To a good approximation when the distribution is symmetrical, the straight line passes through x=0 and y=0.

If we take all of the values of y, while ignoring x, we can calculate a total variance VAR_TOTAL and its square root, the TOTAL_STANDARD_DEVIATION. [We actually calculate estimates.]

Ideally, with a normal distribution, the 68% of the values of y would fall between plus and minus one TOTAL_STANDARD_DEVIATION. For a real sample, the range of the data would be within two or three data points of 1.6 to 2.0 times the TOTAL_STANDARD_DEVIATION. That is, ymax would be close to 1.6 to 2.0 times the TOTAL_STANDARD_DEVIATION. Regardless, the data range (within two or three data points) is plus and minus some such multiple “k” times the TOTAL_STANDARD_DEVIATION.

If the correlation were 100%, there would be no scatter outside of the straight line fit.
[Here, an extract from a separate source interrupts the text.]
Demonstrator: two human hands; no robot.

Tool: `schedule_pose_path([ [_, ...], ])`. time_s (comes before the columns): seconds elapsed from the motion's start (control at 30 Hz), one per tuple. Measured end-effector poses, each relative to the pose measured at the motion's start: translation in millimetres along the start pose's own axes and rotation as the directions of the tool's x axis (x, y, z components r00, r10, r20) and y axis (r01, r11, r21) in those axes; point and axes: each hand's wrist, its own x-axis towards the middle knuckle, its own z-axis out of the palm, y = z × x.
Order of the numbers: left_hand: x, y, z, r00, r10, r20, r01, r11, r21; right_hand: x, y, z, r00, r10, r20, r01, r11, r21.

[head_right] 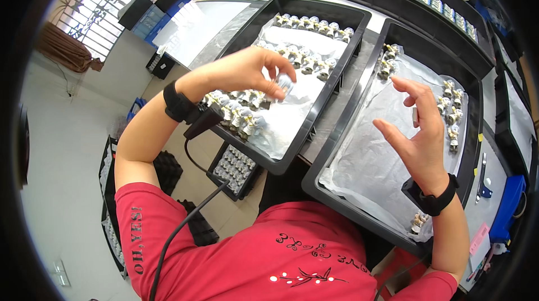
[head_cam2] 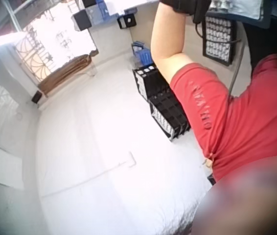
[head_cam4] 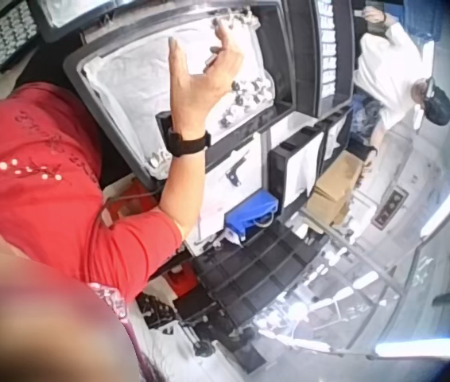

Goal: The recorder assembles small white and gold components using tweezers and hands at a workstation.

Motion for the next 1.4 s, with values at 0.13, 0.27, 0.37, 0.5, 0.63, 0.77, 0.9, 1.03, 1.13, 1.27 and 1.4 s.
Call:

Two TOTAL_STANDARD_DEVIATIONs (i.e., plus and minus one TOTAL_STANDARD_DEVIATION) would correspond to 68% of the total variation of the line as x varies from -1 to +1. The full range of variation would equal 2*k*TOTAL_STANDARD_DEVIATION as x ranges from -1 to +1 (within 2 or 3 data points, when using an actual sample). That is, at x=+1, ymax=k*TOTAL_STANDARD_DEVIATION. At x=-1, y=-ymax=-k* TOTAL_STANDARD_DEVIATION. Squaring, the straight line represents 4*k^2*VAR_TOTAL. It “explains” 100% of the total variance of the data.

When the correlation is between -100% and 100%, the straight line ranges covers a fraction 2*f of the range of the data. The values at x=-1 and x=+1 include -f*ymax and +f*ymax. The fraction f*ymax=f*2*k*TOTAL_STANDARD_DEVIATION. Squaring, the straight line accounts for f^2*4*k^2*VAR_TOTAL. It “explains” f^2 times the total variance of the data.
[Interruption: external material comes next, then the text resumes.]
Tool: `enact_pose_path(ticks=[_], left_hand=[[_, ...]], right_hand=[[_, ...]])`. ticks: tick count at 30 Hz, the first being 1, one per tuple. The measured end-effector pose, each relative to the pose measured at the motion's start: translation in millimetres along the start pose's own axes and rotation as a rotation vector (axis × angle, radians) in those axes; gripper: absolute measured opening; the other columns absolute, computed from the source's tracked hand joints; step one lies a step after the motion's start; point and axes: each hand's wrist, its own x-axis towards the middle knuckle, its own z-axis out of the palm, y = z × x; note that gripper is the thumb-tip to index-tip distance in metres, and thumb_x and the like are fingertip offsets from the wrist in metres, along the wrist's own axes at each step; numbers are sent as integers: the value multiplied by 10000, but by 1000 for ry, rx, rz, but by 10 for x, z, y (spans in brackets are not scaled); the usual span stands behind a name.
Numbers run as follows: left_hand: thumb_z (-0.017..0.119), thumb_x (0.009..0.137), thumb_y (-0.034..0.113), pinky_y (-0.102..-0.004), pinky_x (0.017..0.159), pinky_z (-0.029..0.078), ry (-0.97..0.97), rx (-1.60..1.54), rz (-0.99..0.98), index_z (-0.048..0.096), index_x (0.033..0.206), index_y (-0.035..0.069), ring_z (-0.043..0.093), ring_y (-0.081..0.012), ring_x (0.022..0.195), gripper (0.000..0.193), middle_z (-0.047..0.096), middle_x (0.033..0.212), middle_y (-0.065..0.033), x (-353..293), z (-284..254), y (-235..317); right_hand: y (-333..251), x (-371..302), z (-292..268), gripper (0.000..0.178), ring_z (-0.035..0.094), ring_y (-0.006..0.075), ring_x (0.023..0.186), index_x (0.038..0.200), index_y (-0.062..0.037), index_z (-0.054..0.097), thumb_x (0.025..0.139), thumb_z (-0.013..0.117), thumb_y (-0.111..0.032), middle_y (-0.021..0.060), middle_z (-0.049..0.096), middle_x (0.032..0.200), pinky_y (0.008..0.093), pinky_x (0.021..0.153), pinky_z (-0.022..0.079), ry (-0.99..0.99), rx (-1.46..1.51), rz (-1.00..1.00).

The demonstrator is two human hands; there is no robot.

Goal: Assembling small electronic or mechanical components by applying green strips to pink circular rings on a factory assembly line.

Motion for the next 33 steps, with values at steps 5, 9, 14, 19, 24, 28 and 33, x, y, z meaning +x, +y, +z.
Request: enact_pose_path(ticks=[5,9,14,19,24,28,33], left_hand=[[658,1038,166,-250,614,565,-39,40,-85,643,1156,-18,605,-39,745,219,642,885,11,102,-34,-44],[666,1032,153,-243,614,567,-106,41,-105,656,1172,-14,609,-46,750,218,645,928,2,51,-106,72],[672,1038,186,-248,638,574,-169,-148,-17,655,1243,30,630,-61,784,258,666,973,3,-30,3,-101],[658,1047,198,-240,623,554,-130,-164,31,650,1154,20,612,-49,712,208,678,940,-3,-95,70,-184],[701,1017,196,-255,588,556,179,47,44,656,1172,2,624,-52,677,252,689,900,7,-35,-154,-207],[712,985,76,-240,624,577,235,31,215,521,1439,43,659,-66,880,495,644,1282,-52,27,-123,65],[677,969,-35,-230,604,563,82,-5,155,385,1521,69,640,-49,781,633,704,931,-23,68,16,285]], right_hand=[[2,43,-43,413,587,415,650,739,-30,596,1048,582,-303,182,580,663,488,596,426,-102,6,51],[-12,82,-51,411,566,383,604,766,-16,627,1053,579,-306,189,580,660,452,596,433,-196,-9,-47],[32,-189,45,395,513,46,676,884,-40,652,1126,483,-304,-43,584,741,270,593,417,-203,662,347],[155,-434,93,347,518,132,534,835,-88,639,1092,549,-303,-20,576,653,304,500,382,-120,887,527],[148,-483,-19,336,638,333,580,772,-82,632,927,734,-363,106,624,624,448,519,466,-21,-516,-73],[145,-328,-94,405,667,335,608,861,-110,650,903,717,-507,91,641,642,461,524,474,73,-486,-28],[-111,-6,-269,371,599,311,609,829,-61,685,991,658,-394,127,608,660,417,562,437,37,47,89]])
If we subtract the straight line from all data points y, the difference has a variance equal to (1-f^2)*VAR_TOTAL.

R-squared is f^2. The correlation coefficient R is the fraction of the total range of the data that the straight line covers. The values of the straight line at x=-1 and x=+1 occur at –R*ymax and +R*ymax.

If we normalize the y axis by dividing by ymax, then the straight line equals –R and +R when x=-1 and +1. If the value of the straight line is positive when x is positive, then the correlation is positive. If the value of the straight line is negative when x is positive, then the correlation is negative.

Interpretation of Graphs

The value of the straight line when x=+1 equals the correlation coefficient R times +ymax.

If the slope is zero (that is, if it is a constant), then the correlation coefficient is zero. Knowledge of x tells us nothing about y.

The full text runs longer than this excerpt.